Machtbehauptung und Schuldzuweisung
Doch das ist nur eine Perspektive, aus der heraus der Begriff der Verantwortung betrachtet wird. Das Sprachmodell ChatGPT definiert ihn geradezu poetisch: „Verantwortung ist wie ein Baby auf deinem Rücken. Du kannst nicht einfach sagen: Hey, ich habe keine Lust mehr auf dich und es einfach absetzen.“ Verantwortung kann eine Machtbehauptung der Verantwortungsträger sein – ebenso wie eine Schuldzuweisung.

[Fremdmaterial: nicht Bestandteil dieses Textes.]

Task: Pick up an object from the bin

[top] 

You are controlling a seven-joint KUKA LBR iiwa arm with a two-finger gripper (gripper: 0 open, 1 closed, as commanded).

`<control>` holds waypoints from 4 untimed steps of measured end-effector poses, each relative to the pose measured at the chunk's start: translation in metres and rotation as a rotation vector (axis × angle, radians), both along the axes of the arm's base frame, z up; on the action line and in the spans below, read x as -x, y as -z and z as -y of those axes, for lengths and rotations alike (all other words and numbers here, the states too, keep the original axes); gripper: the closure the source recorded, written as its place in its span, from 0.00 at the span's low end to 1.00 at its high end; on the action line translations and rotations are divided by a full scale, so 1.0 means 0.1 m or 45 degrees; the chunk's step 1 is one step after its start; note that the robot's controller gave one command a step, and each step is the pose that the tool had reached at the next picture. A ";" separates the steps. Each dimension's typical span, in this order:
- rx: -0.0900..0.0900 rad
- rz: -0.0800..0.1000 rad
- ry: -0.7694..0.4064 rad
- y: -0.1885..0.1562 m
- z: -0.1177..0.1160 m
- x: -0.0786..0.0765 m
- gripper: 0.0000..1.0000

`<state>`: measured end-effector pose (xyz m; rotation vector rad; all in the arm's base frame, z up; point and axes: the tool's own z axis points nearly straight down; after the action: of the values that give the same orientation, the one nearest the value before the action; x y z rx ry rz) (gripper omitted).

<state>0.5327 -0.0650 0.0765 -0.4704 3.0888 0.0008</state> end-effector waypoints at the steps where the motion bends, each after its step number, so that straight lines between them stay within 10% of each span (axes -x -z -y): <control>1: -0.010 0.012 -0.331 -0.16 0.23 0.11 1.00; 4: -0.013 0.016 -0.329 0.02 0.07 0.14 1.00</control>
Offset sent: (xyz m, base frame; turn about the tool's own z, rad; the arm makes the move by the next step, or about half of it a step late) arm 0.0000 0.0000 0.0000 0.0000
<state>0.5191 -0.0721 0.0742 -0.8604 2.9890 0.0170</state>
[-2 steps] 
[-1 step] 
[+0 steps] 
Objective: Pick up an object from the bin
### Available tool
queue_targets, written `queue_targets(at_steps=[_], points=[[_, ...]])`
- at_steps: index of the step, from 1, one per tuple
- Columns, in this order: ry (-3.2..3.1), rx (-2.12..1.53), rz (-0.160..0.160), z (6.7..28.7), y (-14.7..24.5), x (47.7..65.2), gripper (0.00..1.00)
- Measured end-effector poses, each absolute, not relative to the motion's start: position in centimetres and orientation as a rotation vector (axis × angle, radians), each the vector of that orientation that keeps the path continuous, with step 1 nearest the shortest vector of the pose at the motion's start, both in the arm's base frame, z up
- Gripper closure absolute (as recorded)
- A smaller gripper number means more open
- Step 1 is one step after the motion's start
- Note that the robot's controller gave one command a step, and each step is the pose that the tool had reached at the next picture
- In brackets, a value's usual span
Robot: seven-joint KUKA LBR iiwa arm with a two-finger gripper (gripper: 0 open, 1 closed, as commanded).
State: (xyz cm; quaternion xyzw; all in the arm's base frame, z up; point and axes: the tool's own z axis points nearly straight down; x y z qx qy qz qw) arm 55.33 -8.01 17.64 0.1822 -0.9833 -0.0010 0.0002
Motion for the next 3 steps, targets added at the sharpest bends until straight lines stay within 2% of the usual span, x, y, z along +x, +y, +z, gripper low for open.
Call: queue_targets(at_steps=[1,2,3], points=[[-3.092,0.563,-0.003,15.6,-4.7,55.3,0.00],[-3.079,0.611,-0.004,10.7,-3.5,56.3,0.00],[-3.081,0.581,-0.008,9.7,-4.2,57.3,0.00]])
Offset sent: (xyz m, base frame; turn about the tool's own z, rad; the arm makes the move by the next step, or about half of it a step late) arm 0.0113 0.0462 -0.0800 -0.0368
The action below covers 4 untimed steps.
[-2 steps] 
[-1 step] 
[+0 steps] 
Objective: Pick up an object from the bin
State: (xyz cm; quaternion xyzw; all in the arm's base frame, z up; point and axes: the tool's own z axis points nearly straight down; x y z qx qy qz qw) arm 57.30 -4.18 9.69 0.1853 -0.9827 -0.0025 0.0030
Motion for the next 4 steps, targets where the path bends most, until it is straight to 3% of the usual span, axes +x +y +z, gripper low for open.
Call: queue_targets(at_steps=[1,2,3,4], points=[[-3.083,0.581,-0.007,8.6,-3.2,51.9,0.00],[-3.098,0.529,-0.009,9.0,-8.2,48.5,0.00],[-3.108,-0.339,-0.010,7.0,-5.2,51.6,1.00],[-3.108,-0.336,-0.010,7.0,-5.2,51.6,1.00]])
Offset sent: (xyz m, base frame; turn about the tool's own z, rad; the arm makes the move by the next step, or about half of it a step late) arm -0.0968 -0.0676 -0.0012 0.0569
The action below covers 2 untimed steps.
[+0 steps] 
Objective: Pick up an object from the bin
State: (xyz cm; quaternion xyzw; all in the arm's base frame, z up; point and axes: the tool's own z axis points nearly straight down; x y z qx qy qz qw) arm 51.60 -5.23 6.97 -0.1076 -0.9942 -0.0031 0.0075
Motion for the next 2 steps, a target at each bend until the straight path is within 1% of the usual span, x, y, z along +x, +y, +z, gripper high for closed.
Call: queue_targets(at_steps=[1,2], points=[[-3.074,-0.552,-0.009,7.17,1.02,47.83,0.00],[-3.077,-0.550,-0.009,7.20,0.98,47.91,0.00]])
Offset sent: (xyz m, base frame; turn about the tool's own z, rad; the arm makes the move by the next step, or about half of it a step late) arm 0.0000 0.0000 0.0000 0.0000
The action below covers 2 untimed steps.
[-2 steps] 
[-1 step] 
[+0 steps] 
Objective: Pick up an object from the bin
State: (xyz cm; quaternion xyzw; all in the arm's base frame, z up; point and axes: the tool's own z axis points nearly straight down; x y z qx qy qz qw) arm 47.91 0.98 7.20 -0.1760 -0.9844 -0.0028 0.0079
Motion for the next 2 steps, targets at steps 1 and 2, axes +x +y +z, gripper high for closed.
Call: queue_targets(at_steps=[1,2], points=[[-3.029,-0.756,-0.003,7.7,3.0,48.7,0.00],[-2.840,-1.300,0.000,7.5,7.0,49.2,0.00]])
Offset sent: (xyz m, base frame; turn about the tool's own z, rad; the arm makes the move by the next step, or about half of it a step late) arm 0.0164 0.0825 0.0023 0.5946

Mit dem Begriff der Verantwortung hängt der Begriff der Handlung eng zusammen. Und wo es um Handlungen geht, sind Imperative nicht weit. Chodzinski zitiert hier den sogenannten ökologischen Imperativ aus dem Buch „Das Prinzip Verantwortung“ von Hans Jonas: „Handle so, dass die Wirkungen deiner Handlungen verträglich sind mit Permanenz echten Lebens auf Erden; oder negativ ausgedrückt: Handle so, dass die Wirkungen deiner Handlungen nicht zerstörerisch sind für die zukünftigen Möglichkeiten solchen Lebens.“
Hans Jonas ist der letzte Philosoph in einer Kette, die hier bei John Stuart Mill und Friedrich Nietzsche beginnt und über Max Weber bis Hannah Arendt reicht. Doch geht es nicht um das bildungsbürgerliche Abklappern einschlägiger Theorien von „responsibility“, sondern um die lustvolle Steigerung von Komplexität, wie immer, wenn Künstler Antworten auf nicht gestellte Fragen geben. Der Buchstabe K ist in „Dr. C.’s Conversationslexikon“ übrigens noch vakant.
Lachsfarbener Zweireiher
Armin Chodzinskis Radio-Revuen zur Therapie grassierender Ahnungslosigkeit verfügen über verschiedene Instrumente, Gesprächstechniken und Methoden: vom allmählichen Verfertigen der Gedanken beim Reden bis zur paradoxen Intervention. Vom Wechsel zwischen angespannter Konzentration und lockerem Witz, bis zum Absturz einer steilen These wegen zu großer Fallhöhe. Es ist jener Humor, mit dem Chodzinski der Welt gegenübertritt, ohne je zu behaupten, sie „ironisch“ im Griff zu haben, an dem man Stücke von Armin Chodzinski genauso zuverlässig erkennt, wie seine Bühnenfigur Dr. C. an seinem lachsfarbenen Zweireiher.
Sämtliche Einträge in „Dr. C.’s Conversationslexikon“ sind auf der Website des SWR abrufbar. Auch wenn man nicht so genau weiß, was man da eigentlich gelernt hat, ahnungsloser wird man hier auf keinen Fall. Wer Komplexität bisher nur als überforderndes Angstphänomen wahrnehmen konnte, dem sei eine Therapie bei Dr. C. dringend empfohlen!